Graphs show up in all sorts of real-world applications: In a class, some students are friends with each other, so take the students to be the vertices and the edges to be the friendships. In geography, some countries share a border, so take the countries to be the vertices and connect a pair of vertices with an edge if the countries share a border. Perhaps you are planning a trip and want to fly from Denver to Paris. Is there a direct flight, or must you stop in Newark? That is, does the graph of flights have an edge between Denver and Paris or only between Denver and Newark and between Newark and Paris? When your Amazon driver delivers packages to 10 houses in your neighborhood, how does her app know in which order to deliver the packages? Graph theory!
The study of graphs is a subject in its own right, in which many mathematicians hold doctorate degrees and write hundreds of papers each year. We will scratch the surface of this fascinating subject in Chapter 2
SubsectionEven More Structures
Our list of structures could go on and on, but we will stop here. We will spend just a little time looking at multisets, which are just like sets except that they can have repeated elements. Since this is not a geometry class, we will not consider finite geometries, or designs (which are somewhere between graphs and geometries). Discrete structures are useful in computer science, but we will stop short of studying linked lists or red-black trees. Although abstract algebra is a fascinating subject, we will not get to groups or rings or metroids or POSets or Boolean algebras or .... These are examples of sets on which we define additional operations and study the algebraic structure of how the sets and operations interact.

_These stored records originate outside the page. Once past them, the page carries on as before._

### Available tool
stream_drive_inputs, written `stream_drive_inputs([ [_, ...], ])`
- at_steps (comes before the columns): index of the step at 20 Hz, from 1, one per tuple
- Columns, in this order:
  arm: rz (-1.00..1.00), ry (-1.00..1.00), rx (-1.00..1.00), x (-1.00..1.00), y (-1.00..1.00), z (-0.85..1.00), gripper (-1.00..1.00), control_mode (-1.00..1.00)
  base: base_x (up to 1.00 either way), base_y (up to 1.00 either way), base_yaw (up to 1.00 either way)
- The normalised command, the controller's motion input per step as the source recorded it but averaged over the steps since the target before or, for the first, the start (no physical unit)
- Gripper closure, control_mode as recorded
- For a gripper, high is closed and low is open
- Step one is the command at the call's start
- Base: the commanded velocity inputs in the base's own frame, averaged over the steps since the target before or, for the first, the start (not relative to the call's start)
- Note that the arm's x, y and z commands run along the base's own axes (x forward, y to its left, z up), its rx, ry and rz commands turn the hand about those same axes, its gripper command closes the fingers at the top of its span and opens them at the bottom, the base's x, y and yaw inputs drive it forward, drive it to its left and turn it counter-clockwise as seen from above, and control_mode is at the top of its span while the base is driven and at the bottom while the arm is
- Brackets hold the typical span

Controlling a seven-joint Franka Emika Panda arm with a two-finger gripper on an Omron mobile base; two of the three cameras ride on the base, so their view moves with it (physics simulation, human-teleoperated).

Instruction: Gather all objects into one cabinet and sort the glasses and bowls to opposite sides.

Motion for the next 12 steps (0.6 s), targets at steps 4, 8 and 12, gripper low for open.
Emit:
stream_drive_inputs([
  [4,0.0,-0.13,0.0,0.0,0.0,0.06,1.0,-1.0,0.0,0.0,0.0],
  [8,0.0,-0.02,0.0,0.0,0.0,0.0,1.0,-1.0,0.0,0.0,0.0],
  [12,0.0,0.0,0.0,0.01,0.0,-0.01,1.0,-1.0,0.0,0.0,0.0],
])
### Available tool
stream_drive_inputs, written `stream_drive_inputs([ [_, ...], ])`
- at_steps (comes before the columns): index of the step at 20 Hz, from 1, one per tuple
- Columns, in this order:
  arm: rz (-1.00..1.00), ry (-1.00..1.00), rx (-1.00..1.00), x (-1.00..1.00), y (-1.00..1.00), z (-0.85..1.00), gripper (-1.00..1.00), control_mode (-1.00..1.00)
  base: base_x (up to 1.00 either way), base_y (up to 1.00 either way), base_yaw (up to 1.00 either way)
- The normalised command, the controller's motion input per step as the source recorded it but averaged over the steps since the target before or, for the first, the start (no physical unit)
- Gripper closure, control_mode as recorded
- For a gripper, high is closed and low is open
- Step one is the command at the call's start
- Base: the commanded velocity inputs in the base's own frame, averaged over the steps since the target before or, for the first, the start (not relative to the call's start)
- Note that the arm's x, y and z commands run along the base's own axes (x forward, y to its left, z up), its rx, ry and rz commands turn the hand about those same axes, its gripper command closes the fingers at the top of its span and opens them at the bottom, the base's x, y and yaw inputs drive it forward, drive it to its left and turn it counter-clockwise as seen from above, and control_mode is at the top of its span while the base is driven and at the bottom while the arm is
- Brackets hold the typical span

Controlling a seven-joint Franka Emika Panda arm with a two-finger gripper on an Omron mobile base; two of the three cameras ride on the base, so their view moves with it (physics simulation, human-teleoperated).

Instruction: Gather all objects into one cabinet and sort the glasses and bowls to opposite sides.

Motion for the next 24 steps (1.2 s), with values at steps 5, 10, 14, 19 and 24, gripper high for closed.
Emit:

The point is, discrete mathematics is awesome, and you can spend multiple lifetimes studying it. So what are we waiting for? Let’s dive in and solve some problems.
Reading QuestionsReading Questions
1.
Think back to the domino problem at the beginning of this section. We asked how many dominoes are in a double-six domino set. Is this really a set, in our mathematical sense? What discrete structure would you use to represent each domino individually?
2.
A double-zero domino set would contain only one domino (both sides showing 0). A double-one set would contain this plus the dominoes \((1,0)\) and \((1,1)\text{.}\) We can continue in this way, creating a sequence of domino sets. Find the next three terms of the sequence.
1, 3, , , , ...
3.
What questions do you have after reading this section? Write at least one question about the content of this section that you are curious about.